In this ad from the 1970s, detergent maker Calgon depicts its soap as the “ancient Chinese secret” behind Chinese laundromats.
The stereotype of the Chinese laundry gets routinely parodied in the media, because so many Americans are familiar with the small, Chinese-owned laundry.
To trace the origins of this, we have to go back to the California gold rush of 1849. Initially, the thousands of Chinese men who moved to the west worked in mines, but by the ‘70s, growing anti-Chinese sentiment blocked entire industries from them, including mining, farming, and fishing.
There was increased prejudice against the Chinese community because the flood of immigrants competed for work, especially unskilled labor.
The male-dominated scene of the gold rush did mean one thing though: no one wanted to do their laundry; it was considered a woman’s job. So clothes were shipped from California to Hong Kong to be washed for $12 per dozen shirts—taking several weeks—and later, to Honolulu for $8 per dozen. It was cheaper and faster than sending clothes back to the East Coast.
Seeing the opportunity, the first Chinese-owned laundry in America, Wah Lee, opened in San Francisco in 1851, pricing its services at $5 per dozen shirts.
Since many Americans of European descent didn’t want to be in businesses such as laundry, restaurants, and construction, the jobs ended up being filled by Chinese migrants. By 1870, laundries were almost exclusively Chinese-owned.

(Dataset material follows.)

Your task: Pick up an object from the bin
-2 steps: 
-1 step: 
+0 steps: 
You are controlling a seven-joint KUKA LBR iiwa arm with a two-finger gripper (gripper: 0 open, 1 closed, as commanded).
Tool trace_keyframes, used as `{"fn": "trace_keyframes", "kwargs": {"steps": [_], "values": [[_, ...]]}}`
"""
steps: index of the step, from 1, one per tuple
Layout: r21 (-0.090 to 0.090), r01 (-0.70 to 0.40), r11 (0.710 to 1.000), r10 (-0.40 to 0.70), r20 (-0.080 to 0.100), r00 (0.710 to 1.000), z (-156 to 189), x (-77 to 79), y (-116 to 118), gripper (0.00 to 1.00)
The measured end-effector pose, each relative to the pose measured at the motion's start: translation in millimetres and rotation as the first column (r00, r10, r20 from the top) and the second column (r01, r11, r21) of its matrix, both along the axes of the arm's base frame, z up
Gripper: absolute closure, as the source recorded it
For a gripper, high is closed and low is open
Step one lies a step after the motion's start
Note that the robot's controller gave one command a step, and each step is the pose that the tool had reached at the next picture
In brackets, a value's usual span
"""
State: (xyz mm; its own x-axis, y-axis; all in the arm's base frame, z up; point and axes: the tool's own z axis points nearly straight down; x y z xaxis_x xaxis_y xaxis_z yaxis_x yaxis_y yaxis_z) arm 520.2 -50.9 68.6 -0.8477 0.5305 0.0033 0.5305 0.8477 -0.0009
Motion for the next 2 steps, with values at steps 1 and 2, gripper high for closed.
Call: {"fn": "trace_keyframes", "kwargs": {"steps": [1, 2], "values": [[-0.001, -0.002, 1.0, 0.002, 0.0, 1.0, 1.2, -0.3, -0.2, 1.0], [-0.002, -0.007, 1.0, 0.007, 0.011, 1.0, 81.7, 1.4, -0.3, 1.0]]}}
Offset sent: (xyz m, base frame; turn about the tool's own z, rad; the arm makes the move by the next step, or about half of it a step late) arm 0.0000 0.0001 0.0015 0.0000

By 1870, laundries were almost exclusively Chinese-owned.
The lack of opportunities for Chinese migrants meant that many ended up staying in the laundry business. After all, it was easy to start your own business as laundries required no existing practical or language skill sets, no start up capital apart from soap, an iron, and a scrub board, and rent was saved by living in-store.
Literacy wasn’t a requirement either. A laundryman recounts the story of how some of them, illiterate to the point they couldn’t write numbers, drew circles that were the same size and quantity of coins required.
Many of the Chinese laundries won business by charging 15 percent less than white-owned laundries, but put up with gruelling 16-hour work days in uncomfortable work environments.
Slowly, things changed. During WWII, anti-Chinese sentiment quieted and 1882’s Chinese Exclusion Act from 60 years prior was finally repealed, opening up industries and opportunities to a new generation of Chinese immigrants.
Today, the laundry business is hardly Chinese-dominated. But the community continues to be associated with the stereotype, thanks to the years their forefathers spent scrubbing the dirt out of customers’ clothes.